### The problem
Transcribe the rest of the listing below, starting with the line that contains "instruction: mark the region of every instance of the person's" and ending with the last line, exactly as written.

--

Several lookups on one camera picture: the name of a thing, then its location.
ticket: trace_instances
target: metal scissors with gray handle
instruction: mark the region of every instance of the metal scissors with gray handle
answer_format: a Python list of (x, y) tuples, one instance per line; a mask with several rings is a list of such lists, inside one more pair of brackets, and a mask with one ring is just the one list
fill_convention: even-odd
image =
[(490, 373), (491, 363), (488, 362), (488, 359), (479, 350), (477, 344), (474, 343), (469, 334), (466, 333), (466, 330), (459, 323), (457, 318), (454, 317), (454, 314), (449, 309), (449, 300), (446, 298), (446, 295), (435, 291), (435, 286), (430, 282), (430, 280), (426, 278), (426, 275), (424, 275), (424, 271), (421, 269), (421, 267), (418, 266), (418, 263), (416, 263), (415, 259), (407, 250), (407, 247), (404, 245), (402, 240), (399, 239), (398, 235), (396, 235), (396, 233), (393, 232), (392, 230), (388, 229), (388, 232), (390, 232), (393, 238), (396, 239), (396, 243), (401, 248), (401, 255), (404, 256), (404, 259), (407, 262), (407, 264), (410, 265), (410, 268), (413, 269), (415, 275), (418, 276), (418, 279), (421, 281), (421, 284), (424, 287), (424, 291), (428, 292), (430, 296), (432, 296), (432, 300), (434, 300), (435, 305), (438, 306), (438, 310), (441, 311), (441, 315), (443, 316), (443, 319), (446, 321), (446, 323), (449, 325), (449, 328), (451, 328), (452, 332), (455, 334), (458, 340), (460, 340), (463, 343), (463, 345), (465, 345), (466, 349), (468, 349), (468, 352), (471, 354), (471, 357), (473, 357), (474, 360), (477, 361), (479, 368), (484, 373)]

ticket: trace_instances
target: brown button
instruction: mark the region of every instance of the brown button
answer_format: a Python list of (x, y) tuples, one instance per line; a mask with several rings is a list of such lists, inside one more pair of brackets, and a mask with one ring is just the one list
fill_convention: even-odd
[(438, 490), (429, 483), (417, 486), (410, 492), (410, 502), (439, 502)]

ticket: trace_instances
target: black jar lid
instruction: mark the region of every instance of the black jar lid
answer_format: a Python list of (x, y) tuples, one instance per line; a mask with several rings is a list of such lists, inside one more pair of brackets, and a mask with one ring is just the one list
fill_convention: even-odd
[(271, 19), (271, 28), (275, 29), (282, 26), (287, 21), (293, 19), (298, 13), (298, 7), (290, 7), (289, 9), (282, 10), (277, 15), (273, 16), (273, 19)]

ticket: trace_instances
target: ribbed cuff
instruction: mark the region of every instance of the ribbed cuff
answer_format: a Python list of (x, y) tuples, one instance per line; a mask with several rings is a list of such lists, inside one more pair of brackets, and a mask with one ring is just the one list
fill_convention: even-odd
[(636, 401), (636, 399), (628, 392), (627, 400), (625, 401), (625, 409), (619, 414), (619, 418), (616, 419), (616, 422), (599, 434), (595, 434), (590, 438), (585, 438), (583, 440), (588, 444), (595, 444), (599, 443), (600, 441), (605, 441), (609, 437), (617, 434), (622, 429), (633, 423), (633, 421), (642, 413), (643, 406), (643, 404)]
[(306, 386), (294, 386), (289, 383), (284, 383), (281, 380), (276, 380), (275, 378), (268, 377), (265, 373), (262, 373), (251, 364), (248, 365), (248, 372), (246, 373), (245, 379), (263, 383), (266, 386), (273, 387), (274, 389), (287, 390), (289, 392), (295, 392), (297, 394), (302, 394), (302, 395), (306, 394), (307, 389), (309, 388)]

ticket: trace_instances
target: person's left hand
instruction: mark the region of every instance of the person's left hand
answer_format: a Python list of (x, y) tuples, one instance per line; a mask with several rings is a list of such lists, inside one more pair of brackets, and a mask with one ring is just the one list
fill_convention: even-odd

--

### Task solution
instruction: mark the region of every instance of the person's left hand
answer_format: a Python list of (x, y) tuples, one instance per line; a mask with several rings is a list of such lists, inside one more pair of brackets, and a mask with one ring is just the one list
fill_convention: even-odd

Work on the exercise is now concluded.